Mandarinente • Aix galericulata
Allgemeines: Familie: Entenvögel Anatidae
Kleine, gedrungene Ente mit großem Kopf; Männchen mit orangefarbenem hoch stehenden Segeln auf den Flügeln, die besonders während der Balz zur Geltung kommen. Der Schnabel Vom Männchen ist rot. Das Weibchen ist hingegen unscheinbar graubraun mitweißen Abzeichen an Auge und Schnabelgrund. Das Männchen ist im Schlichtkleid ähnlich dem Weibchen aber mit rötlichem Schnabel und mehr metallisch schillerndem Rücken.

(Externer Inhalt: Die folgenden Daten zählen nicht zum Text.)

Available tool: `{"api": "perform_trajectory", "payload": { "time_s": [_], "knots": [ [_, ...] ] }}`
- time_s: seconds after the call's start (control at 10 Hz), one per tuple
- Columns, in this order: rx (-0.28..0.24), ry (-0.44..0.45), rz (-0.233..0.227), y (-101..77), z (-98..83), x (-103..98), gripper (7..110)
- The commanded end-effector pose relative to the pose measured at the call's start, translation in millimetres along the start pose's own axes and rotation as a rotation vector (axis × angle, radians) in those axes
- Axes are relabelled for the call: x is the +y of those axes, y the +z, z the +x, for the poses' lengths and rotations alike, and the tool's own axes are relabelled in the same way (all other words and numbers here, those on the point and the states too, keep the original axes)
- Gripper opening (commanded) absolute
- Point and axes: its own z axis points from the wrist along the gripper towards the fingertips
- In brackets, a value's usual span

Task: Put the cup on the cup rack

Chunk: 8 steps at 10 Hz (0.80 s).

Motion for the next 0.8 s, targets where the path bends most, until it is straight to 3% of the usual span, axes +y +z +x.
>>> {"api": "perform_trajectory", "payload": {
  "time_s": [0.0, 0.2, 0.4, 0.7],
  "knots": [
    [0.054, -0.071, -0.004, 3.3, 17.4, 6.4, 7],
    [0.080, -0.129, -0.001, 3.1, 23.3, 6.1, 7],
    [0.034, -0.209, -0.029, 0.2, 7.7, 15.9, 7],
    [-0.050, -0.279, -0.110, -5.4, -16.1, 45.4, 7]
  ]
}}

VERBREITUNG: Die Mandarinente kommt ursprünglichen aus Ostasien und ist mittlerweile bei uns eingebürgert.
LEBENSRAUM: Die Mandarinente brütet an stehenden und fließenden, möglichst von Bäumen umstehendes Gewässer mit deckungsreichem Uferbewuchs und derzeit vorwiegend auf Parkseen. Es haben sich jedoch bereits einige verwilderte Parkvögel an Flüssen und Seen angesiedelt.
BIOLOGIE: Die Mandarinente nimmt als Nahrung Samen, Früchte, Pflanzenteile, kleine Würmer. Sie brütet etwa von April - Juni, dabei kommt eine Brut zustande. Die Ente nistet in Baumhöhlen, in Gewässernähe aber selten am Boden zwischen Steinen oder dichter Vegetation.